Nanoscale thermal-mechanical probe determination of 'softening transitions' in thin polymer films

Alamgir Karim

Abstract

We report a quantitative study of the softening behavior of glassy polystyrene (PS) films at length scales on the order of 100 nm using nano-thermomechanometry (nano-TM), an emerging scanning probe technique in which a highly doped silicon atomic force microscopy (AFM) tip is resistively heated on the surface of a polymer film. The apparent 'softening temperature' T(s) of the film is found to depend on the logarithm of the square root of the thermal ramping rate R. This relation allows us to estimate a quasi-equilibrium (or zero rate) softening transition temperature T(s0) by extrapolation. We observe marked shifts of T(s0) with decreasing film thickness, but the nature of these shifts, and even their sign, depend strongly on both the thermal and mechanical properties of the supporting substrate.
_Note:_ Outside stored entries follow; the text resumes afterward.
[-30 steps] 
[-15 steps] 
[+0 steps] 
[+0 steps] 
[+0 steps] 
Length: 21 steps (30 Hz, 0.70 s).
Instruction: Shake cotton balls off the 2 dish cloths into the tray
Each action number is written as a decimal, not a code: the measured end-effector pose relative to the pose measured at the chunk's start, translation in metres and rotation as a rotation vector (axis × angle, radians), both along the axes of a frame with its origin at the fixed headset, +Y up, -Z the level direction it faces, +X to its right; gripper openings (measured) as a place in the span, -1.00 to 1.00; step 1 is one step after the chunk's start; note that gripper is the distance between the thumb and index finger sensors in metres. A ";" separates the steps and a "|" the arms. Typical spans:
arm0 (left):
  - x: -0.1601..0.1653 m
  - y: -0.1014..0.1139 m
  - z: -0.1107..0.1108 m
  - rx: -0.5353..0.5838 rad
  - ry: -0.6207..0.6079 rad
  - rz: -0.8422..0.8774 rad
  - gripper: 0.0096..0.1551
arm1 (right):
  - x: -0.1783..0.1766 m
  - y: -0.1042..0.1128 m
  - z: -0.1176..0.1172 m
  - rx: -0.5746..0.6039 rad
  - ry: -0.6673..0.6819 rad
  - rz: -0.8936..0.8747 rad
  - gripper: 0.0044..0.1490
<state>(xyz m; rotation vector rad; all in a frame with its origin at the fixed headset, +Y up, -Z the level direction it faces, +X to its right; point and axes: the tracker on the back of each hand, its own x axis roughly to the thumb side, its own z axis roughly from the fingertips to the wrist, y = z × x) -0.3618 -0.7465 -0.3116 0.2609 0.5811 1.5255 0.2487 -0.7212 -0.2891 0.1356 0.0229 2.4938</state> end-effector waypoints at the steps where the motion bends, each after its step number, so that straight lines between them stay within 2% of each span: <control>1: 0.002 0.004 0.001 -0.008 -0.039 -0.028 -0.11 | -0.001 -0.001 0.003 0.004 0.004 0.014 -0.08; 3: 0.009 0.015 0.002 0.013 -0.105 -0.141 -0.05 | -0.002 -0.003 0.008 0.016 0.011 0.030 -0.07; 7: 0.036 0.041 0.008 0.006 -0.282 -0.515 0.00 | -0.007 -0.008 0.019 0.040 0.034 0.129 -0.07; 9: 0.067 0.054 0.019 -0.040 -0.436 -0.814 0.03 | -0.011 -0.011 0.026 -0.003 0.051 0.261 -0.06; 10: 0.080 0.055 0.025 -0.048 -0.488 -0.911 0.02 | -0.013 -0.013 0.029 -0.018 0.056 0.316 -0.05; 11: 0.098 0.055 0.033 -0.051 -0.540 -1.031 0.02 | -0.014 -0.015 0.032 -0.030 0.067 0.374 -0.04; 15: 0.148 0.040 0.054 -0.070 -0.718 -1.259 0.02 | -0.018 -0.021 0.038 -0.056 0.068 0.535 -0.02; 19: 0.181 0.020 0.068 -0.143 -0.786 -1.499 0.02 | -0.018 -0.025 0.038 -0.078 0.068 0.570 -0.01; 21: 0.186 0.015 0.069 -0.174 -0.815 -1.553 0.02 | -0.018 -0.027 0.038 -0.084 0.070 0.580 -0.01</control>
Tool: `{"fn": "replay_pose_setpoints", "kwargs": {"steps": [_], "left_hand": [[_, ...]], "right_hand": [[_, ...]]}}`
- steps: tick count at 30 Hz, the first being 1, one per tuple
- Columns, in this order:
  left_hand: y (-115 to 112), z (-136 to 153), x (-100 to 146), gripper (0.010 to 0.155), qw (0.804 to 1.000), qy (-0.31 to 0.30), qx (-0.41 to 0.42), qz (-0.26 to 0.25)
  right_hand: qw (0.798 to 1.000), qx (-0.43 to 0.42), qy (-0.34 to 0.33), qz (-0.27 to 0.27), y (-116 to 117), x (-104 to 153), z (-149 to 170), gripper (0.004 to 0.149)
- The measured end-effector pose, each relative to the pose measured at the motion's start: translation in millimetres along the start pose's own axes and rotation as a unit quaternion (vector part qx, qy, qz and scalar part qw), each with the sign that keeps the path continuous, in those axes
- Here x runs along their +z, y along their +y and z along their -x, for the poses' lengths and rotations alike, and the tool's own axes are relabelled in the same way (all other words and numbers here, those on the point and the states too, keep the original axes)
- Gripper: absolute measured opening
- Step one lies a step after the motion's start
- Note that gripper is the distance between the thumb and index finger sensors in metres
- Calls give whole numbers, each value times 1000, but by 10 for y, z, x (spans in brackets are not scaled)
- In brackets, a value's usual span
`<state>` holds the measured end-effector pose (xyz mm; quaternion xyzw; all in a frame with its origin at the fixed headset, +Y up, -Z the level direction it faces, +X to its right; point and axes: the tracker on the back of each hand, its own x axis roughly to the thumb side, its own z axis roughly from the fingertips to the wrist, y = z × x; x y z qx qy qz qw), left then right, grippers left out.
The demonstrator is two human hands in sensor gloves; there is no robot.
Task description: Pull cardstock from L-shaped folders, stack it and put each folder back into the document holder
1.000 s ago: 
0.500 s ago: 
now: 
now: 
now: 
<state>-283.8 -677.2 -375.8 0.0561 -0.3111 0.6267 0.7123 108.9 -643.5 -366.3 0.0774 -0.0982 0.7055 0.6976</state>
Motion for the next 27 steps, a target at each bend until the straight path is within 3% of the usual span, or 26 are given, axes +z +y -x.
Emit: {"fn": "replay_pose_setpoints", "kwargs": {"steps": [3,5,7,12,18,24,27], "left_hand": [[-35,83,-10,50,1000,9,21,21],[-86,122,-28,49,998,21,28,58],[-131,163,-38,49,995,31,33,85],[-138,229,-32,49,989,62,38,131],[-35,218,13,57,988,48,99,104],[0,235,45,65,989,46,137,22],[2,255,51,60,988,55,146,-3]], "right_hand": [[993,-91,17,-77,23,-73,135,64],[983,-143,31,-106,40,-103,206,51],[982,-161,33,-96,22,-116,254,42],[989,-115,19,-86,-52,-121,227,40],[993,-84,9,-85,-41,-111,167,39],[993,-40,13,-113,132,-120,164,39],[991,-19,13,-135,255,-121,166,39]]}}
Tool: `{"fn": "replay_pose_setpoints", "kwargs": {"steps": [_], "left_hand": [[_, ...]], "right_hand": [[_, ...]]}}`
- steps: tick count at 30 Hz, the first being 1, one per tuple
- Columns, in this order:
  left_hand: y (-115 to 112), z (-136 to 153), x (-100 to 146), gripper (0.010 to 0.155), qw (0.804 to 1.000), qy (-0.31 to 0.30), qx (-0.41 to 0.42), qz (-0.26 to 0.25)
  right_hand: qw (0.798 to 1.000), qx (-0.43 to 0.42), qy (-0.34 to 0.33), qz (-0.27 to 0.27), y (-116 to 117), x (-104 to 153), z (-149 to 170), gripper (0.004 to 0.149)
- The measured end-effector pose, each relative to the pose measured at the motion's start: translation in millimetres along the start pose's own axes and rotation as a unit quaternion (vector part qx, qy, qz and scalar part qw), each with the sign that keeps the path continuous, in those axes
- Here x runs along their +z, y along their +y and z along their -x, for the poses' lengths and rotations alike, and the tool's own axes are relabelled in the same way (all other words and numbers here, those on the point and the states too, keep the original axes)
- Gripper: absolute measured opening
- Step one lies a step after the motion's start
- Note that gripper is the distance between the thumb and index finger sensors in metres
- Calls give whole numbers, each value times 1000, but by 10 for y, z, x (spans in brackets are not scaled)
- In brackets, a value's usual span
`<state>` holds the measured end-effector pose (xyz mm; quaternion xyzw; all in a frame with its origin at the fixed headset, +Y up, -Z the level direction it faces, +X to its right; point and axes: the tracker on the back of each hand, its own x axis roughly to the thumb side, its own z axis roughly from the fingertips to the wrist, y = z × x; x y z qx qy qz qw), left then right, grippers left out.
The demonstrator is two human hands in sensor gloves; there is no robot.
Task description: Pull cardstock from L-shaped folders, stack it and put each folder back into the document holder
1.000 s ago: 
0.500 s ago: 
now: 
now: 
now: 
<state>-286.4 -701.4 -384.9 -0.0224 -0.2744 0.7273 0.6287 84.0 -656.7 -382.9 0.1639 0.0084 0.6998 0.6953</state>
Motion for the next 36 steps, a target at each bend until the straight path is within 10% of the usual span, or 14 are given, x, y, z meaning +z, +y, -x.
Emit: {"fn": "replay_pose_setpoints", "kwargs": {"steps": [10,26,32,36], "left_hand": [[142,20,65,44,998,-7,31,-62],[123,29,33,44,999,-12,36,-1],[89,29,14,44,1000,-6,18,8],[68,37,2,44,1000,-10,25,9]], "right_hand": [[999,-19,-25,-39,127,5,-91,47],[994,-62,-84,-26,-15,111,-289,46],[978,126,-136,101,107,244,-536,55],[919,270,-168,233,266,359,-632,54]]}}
Finite element simulations suggest that thin PS films on rigid substrates with large thermal conductivities lead to increasing T(s0) with decreasing film thickness, whereas softer, less thermally conductive substrates promote reductions in T(s0). Experimental observations on a range of substrates confirm this behavior and indicate a complicated interplay between the thermal and mechanical properties of the thin PS film and the substrate. This study directly points to relevant factors for quantitative measurements of thermophysical properties of materials at the nanoscale using this nano-TM based method.